### Your task
Beginning with the line containing "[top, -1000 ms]", transcribe every line exactly down to the last one in the records below, and drop the pictures.

### Data for review
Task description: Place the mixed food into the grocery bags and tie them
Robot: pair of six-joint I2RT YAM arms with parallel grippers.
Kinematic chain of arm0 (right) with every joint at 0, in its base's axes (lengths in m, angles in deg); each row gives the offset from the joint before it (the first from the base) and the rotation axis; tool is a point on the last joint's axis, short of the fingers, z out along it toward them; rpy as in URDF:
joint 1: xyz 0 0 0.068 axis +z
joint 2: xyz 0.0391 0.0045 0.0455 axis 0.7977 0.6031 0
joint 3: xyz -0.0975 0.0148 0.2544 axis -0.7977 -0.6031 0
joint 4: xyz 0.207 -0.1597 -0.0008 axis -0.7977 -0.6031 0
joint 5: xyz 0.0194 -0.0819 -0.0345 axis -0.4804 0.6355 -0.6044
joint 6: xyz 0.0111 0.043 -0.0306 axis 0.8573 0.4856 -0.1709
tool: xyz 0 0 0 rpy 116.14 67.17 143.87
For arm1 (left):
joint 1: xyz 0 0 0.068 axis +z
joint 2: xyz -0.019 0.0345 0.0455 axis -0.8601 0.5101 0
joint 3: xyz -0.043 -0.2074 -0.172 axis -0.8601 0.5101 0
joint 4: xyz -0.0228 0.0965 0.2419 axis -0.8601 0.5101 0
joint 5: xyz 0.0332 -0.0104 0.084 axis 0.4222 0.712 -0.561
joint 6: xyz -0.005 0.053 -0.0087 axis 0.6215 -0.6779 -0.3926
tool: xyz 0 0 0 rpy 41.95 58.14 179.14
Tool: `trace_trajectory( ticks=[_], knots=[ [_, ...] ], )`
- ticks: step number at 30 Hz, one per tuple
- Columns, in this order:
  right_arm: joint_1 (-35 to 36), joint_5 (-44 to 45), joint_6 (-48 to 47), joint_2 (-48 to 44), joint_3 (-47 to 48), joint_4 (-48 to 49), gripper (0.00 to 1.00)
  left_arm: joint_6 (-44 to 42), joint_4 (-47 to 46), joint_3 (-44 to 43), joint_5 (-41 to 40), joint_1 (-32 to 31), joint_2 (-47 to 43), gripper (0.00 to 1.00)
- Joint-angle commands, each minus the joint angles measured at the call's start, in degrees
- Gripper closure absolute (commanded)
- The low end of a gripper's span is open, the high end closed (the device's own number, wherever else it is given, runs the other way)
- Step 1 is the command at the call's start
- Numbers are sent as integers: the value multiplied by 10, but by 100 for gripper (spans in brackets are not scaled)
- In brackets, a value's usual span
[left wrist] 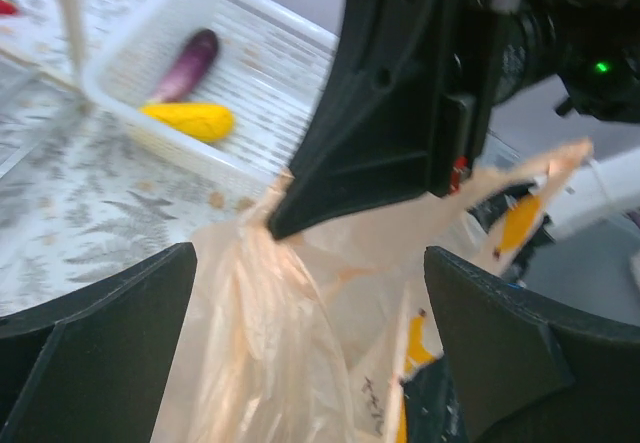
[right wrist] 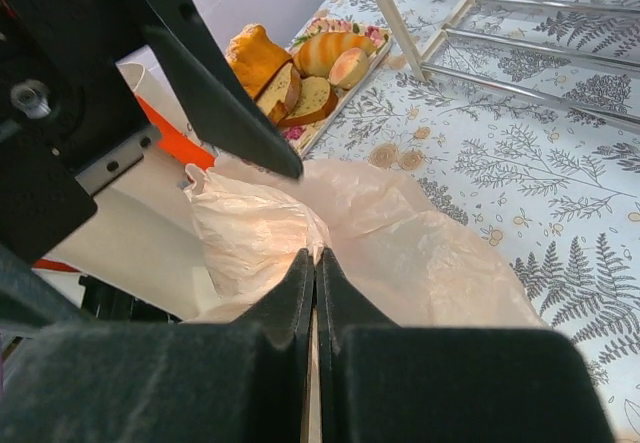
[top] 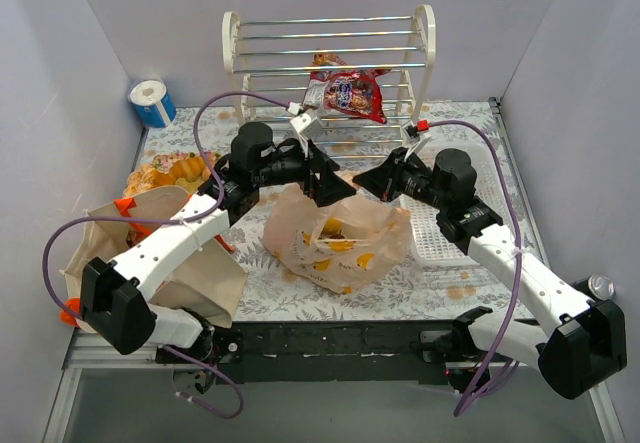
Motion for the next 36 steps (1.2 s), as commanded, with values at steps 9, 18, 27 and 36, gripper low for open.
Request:
trace_trajectory(
  ticks=[9,18,27,36],
  knots=[
    [7,25,-12,3,21,-11,99,-120,-62,37,-97,-50,-137,2],
    [10,25,-19,5,27,-20,99,-97,-68,2,33,-99,-70,2],
    [11,23,-19,7,26,-21,99,-126,-36,-33,8,-147,-12,2],
    [11,15,-19,7,26,-17,99,-141,-38,-39,-44,-176,8,2]
  ],
)
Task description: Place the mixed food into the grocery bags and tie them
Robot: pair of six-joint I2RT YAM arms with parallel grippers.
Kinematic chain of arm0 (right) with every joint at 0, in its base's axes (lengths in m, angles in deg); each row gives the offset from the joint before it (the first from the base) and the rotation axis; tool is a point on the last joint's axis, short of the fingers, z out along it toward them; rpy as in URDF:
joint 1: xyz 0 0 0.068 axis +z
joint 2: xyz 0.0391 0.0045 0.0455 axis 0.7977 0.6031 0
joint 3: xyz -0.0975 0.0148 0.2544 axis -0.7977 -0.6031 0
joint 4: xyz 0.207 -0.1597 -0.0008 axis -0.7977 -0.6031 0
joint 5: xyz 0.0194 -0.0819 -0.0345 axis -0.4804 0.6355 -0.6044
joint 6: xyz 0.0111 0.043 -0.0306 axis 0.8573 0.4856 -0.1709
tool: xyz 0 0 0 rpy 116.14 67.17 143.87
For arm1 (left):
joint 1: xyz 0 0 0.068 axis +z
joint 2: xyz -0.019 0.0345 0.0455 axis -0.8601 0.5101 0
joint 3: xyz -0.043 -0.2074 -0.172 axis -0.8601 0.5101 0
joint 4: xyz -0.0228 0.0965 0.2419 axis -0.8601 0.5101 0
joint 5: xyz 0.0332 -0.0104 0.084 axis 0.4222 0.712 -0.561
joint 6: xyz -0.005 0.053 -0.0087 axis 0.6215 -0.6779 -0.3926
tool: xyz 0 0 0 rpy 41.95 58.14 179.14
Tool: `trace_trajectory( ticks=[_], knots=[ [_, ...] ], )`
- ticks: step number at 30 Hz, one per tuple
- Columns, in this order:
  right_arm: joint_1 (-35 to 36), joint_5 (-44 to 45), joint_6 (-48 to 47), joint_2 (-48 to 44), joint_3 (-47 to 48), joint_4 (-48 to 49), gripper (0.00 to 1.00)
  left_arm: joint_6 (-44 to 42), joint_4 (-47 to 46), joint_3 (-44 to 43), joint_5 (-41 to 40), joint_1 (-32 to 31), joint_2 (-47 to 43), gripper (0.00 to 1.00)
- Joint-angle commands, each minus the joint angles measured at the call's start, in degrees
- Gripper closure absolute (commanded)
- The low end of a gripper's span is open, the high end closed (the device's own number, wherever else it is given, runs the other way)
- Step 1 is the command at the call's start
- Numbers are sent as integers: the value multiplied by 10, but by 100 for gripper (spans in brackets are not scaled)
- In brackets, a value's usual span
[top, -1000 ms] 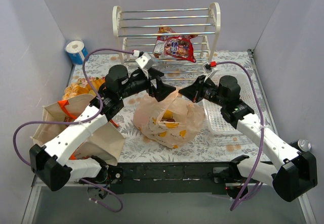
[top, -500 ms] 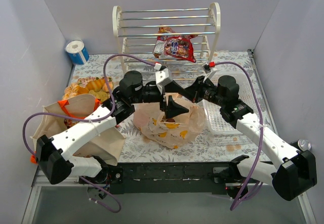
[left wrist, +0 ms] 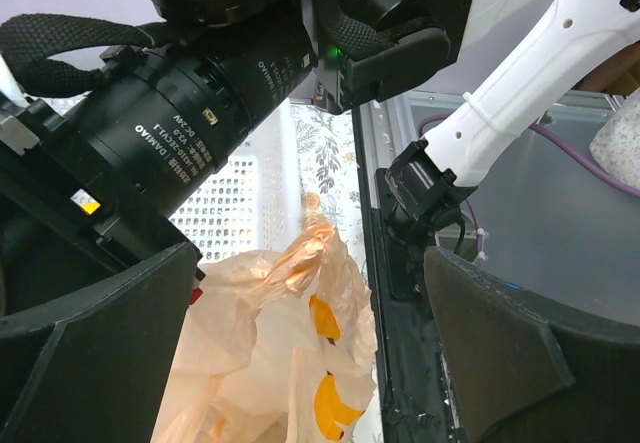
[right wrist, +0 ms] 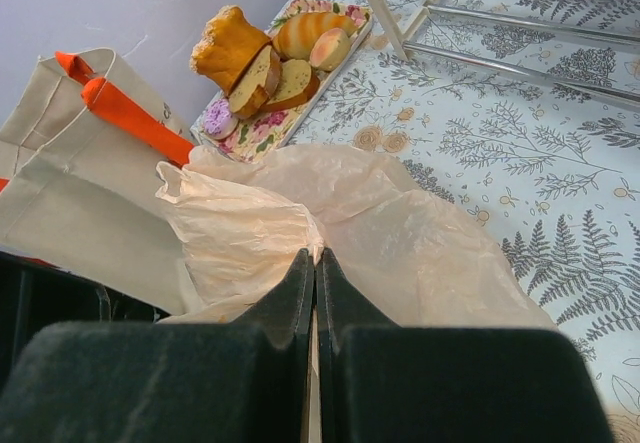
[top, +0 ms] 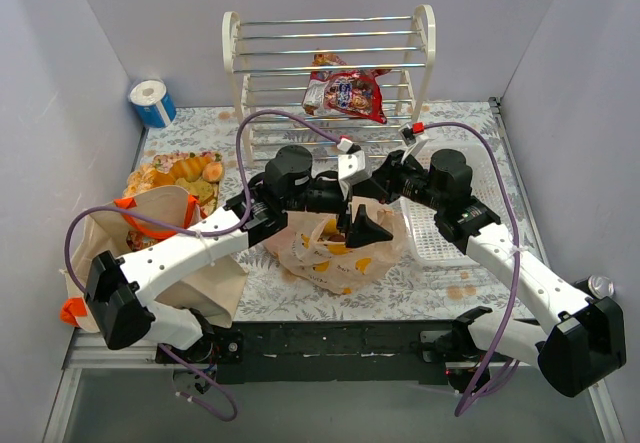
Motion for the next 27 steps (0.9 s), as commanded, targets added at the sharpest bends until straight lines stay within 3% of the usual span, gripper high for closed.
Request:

### Solution for this task
[top, -1000 ms] 
[top, -500 ms] 
[left wrist, +0 ms] 
[right wrist, +0 ms] 
[top, +0 ms] 
Motion for the next 27 steps (0.9 s), as commanded, targets added at the sharpest bends until straight lines stay within 3% of the usual span, gripper high for closed.
Request:

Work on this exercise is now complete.